NEW BETHLEHEM, Pa. (EYT/D9) — Joe Mansfield still finds it all a little surreal.

He’s a police officer. At age 19.

Mansfield got his badge and is in field training for the Southern Clarion County Regional Police Department. It’s the culmination of a dream that formed all the way back in middle school for the 2021 graduate of Redbank Valley High School.

(Pictured above, Joe Mansfield/submitted photo)

“It’s still just sinking in,” Mansfield said. “I’m pretty happy where I’m at right now.”

Mansfield is one of the youngest members of the force.

But like he was on the football field for the Bulldogs during his high school days, he’s prepared for whatever comes his way.

“I think it’s definitely going to be a learning curve,” Mansfield said. “You learn a lot of stuff in the academy, but nothing is going to prepare you for the real world.
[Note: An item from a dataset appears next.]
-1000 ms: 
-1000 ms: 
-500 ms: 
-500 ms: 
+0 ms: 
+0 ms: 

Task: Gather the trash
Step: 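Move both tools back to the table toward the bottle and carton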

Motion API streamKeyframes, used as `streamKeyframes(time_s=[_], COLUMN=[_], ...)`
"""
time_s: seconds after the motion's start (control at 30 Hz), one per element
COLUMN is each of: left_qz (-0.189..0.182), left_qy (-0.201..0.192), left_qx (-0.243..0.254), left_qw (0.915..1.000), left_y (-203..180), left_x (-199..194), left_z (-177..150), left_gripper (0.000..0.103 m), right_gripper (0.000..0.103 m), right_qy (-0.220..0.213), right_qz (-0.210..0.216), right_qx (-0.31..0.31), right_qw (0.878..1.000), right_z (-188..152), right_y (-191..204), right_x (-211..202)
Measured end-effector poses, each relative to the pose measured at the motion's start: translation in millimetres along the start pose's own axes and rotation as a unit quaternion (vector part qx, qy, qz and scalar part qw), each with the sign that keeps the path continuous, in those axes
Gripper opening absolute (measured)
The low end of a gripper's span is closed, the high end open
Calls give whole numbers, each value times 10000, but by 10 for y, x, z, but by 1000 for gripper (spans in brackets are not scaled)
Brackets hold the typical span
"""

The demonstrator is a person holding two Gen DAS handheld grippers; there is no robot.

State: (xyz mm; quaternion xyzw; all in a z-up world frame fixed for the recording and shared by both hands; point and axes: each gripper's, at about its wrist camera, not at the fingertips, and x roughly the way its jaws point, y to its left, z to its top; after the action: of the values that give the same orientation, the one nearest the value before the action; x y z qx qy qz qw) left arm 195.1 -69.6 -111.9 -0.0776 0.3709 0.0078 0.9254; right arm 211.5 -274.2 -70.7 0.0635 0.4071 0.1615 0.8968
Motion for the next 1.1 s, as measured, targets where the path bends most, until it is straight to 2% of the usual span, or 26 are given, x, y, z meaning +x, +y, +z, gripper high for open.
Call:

So a lot of this is going to be hands-on experience.”

Mansfield had originally planned to put his law enforcement days off for a bit to pursue a degree and play football at Westminster College.

At Redbank, few were as gifted at wreaking havoc on an offense as Mansfield, who finished his legendary career — his nickname was “Cheat Code,” after all — with 35 sacks, 59.5 tackles for a loss and 36 quarterback hurries.

He helped Redbank reach the PIAA Class A championship game as a senior. His uniform No. 2 has been “unofficially” retired by the school.

Mansfield, though, had an opportunity to join the Southern Clarion County Regional Police Department early and didn’t want to pass it up.

So just as he was when chasing down quarterbacks, he was relentless in his pursuit of it.

There were a lot of hoops to jump through — and miles to run.

(Redbank Valley graduate Joe Mansfield receives is badge as a member of the Southern Clarion County Regional Police Department)

“It was quite a while,” Mansfield said. “The first part was I had to do a physical test to get in and do a civil service test. When they picked me, I had to have a psych evaluation to get into the academy down (in Indiana, Pa.)

At the academy, Mansfield had to pass more physical tests, like running a mile and a half in under 13 minutes.

Mansfield relied on his physical condition from playing football for four years to ace the physical requirements.

It also helped him with the mental training and tests he had to pass to become an officer.

“It was definitely difficult,” Mansfield said, “but worth it.”

Mansfield graduated from the academy on Nov. 17.

Mansfield doesn’t have a longterm goal in law enforcement — yet.

For now, his goal is the same one that he had when he was in middle school, first dreaming of the day when he could become a police officer.

“I just want to help people,” he said.